Verlegung auf die Ostseite der Lahn
Mit Bescheid vom 21. November setzte die Stadt Gießen neue Versammlungsflächen auf der Ostseite der Lahn fest: die Rodheimer Straße auf Höhe der Treppe zum Lahnufer sowie die Lahnwiesen zwischen der Konrad Adenauer Brücke und der Sachsenhäuser Brücke. Nach Einschätzung der Stadt bestehe auf den ursprünglich gewünschten Flächen eine deutlich höhere Gefahrenlage. Sie verwies unter anderem auf fehlende Entfluchtungsmöglichkeiten bei der erwarteten Personenzahl und auf Vorkommnisse bei ähnlichen Protesten in Essen 2024 und Riesa 2025. Auch ein Verbot bestimmter Gegenstände wie Vermummungsmaterial oder Protektoren sowie Auflagen zu Lautstärke und medizinischer Versorgung wurden verfügt.
Der DGB wandte ein, der Hinweis auf Essen und Riesa sei nicht geeignet, die Beschränkungen zu begründen, da dort andere Veranstalter beteiligt gewesen seien. Zudem seien bei dynamischen Situationen ausreichende Fluchtmöglichkeiten vorhanden.

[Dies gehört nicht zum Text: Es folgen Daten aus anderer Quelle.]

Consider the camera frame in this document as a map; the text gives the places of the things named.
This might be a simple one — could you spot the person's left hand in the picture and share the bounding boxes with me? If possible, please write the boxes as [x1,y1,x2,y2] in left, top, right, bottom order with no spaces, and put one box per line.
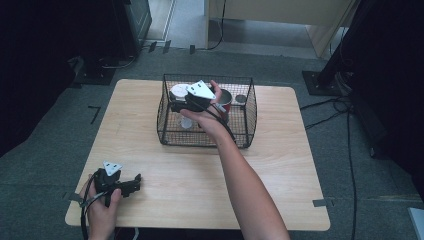
[79,173,123,236]

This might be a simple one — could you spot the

Einschätzung der Kammer zur Gefahrenlage
Das Verwaltungsgericht folgte dieser Argumentation nicht. Es verwies auf die Einschätzung des Polizeipräsidiums Mittelhessen, wonach auf den ursprünglich angemeldeten Flächen eine Dichte von etwa fünf Personen pro Quadratmeter zu erwarten sei. Ab sechs Personen pro Quadratmeter beginne eine kritische Dichte, in der kaum Ausweichbewegungen möglich seien und Kompressionen entstünden. Die Kammer sah deshalb eine unmittelbare Gefährdung von Leib und Leben. Engstellen wie die Schlachthofstraße und begrenzte Entfluchtungsmöglichkeiten verstärkten nach Ansicht des Gerichts diese Gefahrenlage. Der Eingriff in die Versammlungsfreiheit sei daher gerechtfertigt.
Verbot von Schutzausrüstung rechtmäßig
Rechtmäßig sei nach Auffassung der Kammer auch das Verbot von Gegenständen wie Gesichtsschutzmasken, Gasmasken, Skibrillen oder Protektoren. Diese seien grundsätzlich geeignet, bei Auseinandersetzungen den Körper zu schützen oder eine Identitätsfeststellung zu erschweren.
Teilerfolg beim Thema Lautstärke und medizinischer Versorgung
Der DGB hatte jedoch teilweise Erfolg. Die Beschränkung der abgestrahlten Lautstärke hob das Gericht auf, da hier keine Gesundheitsgefahren erkennbar seien. Auch die Verpflichtung, eine umfangreiche medizinische Versorgung mit Ersthelfern, Notärzten und mehreren Rettungsfahrzeugen zu stellen, sei rechtswidrig. Für die Versammlungen sei kein abgeschlossener Bereich anzunehmen, wie es etwa bei Konzerten üblich sei. Der allgemeine Rettungsdienst reiche aus.
Die Entscheidung sei noch nicht rechtskräftig. Gegen den Beschluss kann innerhalb von zwei Wochen Beschwerde beim Hessischen Verwaltungsgerichtshof in Kassel eingelegt werden.